Companies doing business in the state will now be required to disclose whether they have policies addressing human trafficking in their supply chains.


Last week, Governor Arnold Schwarzenegger of California signed into law SB 657, the California Transparency in Supply Chains Act of 2010. Companies with revenues of more than $100 million doing business in the state will now be required to publish on their websites their policies addressing slavery and human trafficking in their supply chains.

Schwarzenegger stated, "Human trafficking is a terrible crime that goes against basic human rights and everything our country stands for.
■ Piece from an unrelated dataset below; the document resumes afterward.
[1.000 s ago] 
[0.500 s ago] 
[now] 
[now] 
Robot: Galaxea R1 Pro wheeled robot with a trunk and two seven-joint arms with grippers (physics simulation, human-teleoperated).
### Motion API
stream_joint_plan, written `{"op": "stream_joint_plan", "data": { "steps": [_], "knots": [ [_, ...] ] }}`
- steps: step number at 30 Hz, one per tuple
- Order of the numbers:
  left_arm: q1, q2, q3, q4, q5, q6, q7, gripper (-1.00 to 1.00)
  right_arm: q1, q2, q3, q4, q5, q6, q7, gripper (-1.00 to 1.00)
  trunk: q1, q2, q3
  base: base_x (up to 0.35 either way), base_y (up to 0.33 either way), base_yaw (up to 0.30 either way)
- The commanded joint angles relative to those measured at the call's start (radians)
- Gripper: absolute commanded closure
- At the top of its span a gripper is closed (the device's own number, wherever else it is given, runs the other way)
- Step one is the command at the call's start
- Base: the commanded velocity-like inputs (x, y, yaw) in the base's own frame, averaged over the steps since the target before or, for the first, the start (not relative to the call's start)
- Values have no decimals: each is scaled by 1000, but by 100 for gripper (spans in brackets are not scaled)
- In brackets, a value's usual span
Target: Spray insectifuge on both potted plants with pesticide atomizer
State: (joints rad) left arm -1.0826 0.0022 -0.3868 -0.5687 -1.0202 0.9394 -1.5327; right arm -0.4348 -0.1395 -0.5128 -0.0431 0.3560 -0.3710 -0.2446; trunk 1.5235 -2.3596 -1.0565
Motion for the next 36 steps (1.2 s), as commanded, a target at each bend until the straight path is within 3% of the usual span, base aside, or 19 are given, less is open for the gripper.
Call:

This legislation will increase transparency, allow consumers to make better, more informed choices and motivate businesses to ensure humane practices throughout the supply chain."
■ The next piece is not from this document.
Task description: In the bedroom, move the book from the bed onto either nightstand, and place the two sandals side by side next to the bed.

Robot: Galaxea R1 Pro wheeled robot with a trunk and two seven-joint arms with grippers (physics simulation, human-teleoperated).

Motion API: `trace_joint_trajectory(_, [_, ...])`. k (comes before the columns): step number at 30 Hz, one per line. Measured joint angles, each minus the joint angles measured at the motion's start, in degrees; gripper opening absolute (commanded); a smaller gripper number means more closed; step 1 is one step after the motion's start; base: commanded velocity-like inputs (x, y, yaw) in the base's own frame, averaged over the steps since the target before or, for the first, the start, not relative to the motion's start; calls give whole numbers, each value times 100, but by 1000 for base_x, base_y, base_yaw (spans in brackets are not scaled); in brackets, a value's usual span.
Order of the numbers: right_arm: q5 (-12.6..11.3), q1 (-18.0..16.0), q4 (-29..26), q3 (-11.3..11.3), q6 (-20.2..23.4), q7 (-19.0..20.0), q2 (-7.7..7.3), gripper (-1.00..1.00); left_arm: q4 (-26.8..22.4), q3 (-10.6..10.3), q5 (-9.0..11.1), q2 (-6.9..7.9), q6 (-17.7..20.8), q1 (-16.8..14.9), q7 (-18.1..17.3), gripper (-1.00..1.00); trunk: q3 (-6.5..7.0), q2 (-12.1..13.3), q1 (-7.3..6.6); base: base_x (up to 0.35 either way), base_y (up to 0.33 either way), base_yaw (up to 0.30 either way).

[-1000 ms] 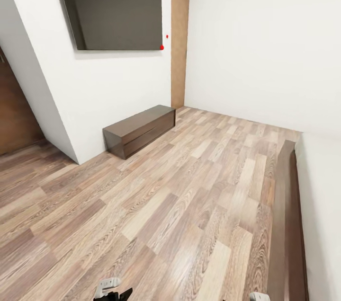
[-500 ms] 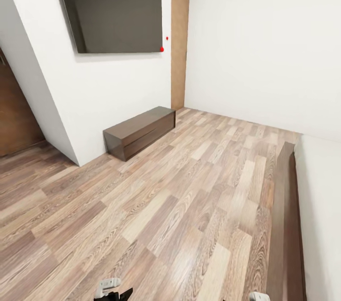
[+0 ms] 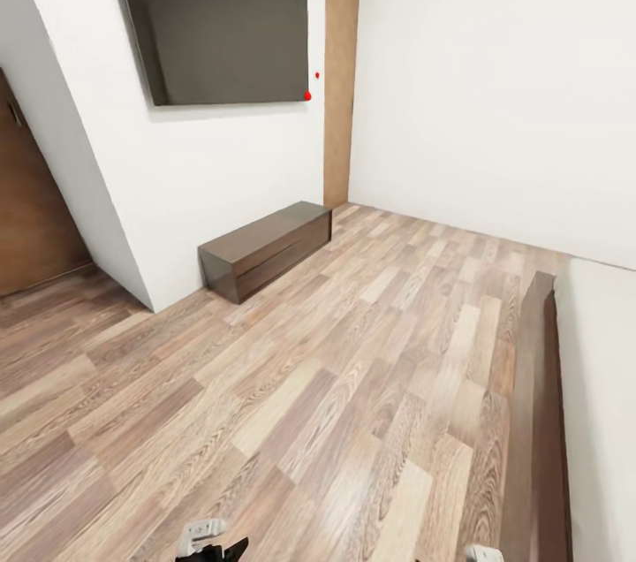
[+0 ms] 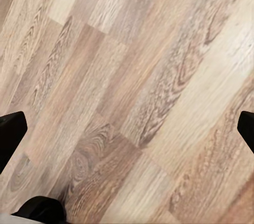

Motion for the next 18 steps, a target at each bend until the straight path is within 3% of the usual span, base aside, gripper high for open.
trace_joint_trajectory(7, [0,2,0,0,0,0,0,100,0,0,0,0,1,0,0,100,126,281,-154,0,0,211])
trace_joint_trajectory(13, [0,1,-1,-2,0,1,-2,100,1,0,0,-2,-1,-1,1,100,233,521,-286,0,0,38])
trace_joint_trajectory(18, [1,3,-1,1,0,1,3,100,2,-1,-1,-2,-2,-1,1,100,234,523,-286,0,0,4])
The bill was co-sponsored by the nongovernmental organizations Alliance to Stop Slavery and End Trafficking (ASSET) and Coalition to Abolish Slavery & Trafficking (CAST). Last month, a coalition of investors led by Christian Brothers Investment Services (CBIS) called on Schwarzenegger to sign the bill, stating in a letter to the Governor, "Given trends in globalization and growing concerns regarding working conditions, labor issues, human trafficking and slavery, investors and other stakeholders will increasingly call for information from companies related to their supply chains."

Julie Tanner, assistant director of socially responsible investing at CBIS, said after the signing, "I applaud the Governor for calling on major retailers and manufacturers to disclose the steps they are taking to combat slavery and human trafficking in their supply chains. Transparency is an important aspect of corporate social responsibility and a critical tool for building trust with investors and the public. By creating and reporting on their standards, policies and implementation measures, companies can strengthen their risk management framework, share good practice with other companies, and help vulnerable workers."
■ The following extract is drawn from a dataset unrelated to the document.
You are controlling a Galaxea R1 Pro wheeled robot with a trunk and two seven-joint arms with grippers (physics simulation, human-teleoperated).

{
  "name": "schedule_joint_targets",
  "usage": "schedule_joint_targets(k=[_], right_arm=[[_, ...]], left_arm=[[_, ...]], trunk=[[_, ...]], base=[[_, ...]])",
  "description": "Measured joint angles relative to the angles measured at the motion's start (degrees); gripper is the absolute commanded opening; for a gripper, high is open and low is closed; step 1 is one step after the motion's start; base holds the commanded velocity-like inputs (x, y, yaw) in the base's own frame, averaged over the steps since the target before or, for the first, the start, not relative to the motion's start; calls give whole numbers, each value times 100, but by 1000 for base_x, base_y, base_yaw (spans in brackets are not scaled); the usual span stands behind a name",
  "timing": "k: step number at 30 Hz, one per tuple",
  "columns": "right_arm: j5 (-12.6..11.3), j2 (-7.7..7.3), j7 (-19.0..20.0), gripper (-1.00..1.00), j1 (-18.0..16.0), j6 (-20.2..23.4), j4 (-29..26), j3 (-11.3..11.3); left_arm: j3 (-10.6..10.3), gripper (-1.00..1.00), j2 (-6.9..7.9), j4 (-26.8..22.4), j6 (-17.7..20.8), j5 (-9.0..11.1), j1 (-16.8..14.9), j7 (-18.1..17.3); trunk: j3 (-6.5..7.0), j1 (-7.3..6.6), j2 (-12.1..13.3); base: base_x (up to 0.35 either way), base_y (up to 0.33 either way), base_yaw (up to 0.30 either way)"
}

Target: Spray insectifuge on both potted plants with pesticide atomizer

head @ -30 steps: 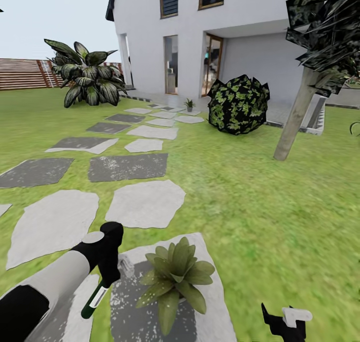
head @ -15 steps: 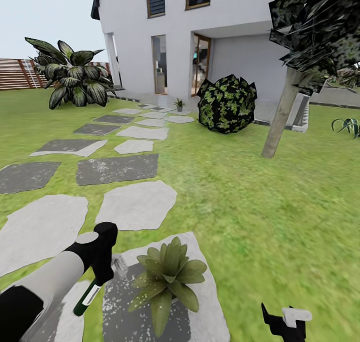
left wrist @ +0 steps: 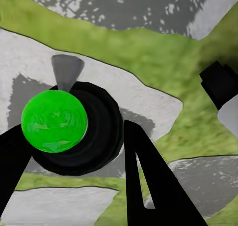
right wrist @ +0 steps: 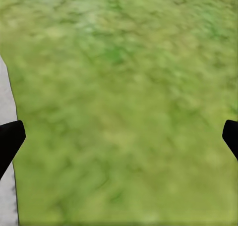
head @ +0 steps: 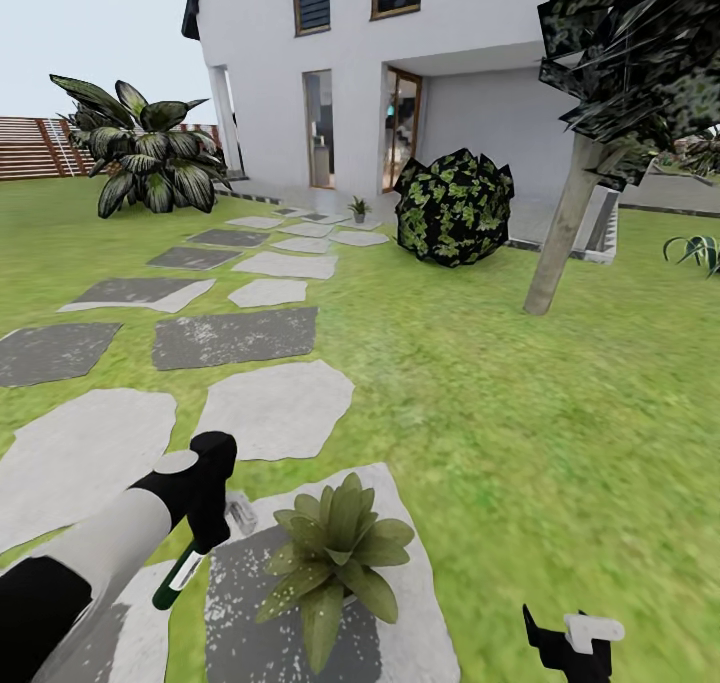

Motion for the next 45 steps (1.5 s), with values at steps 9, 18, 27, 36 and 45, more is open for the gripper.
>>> schedule_joint_targets(k=[9, 18, 27, 36, 45], right_arm=[[0, 0, 0, 100, 0, -4, 0, 0], [3, 0, 0, 100, 0, -4, 0, 0], [8, 0, 0, 100, 0, -4, 0, 0], [9, 0, 0, 100, 0, -4, 0, 0], [9, 0, 0, 100, 0, -4, 0, 0]], left_arm=[[14, -100, -71, 14, 16, 186, 473, 457], [477, -100, -168, -71, 18, 188, 575, 852], [545, -100, -255, -100, 22, 177, 513, 1054], [559, -100, -125, -71, 20, 120, 527, 1069], [569, -100, 37, -25, 23, 117, 575, 1068]], trunk=[[0, 0, 0], [0, 0, 0], [0, 0, 0], [0, 0, 0], [0, 0, 0]], base=[[0, 0, 0], [0, 0, 0], [0, 0, 0], [0, 0, 0], [0, 56, 0]])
Julia Ormond, an actress and former UN Goodwill Ambassador Against Slavery and Human Trafficking, is the Founder and President of ASSET. She said, "Business has a crucial role to play in ensuring that slave labor and human trafficking do not infect the products we buy. The California Transparency in Supply Chains Act of 2010 recognizes the role that business can play, and also enables consumers and investors to make informed purchasing and investment decisions."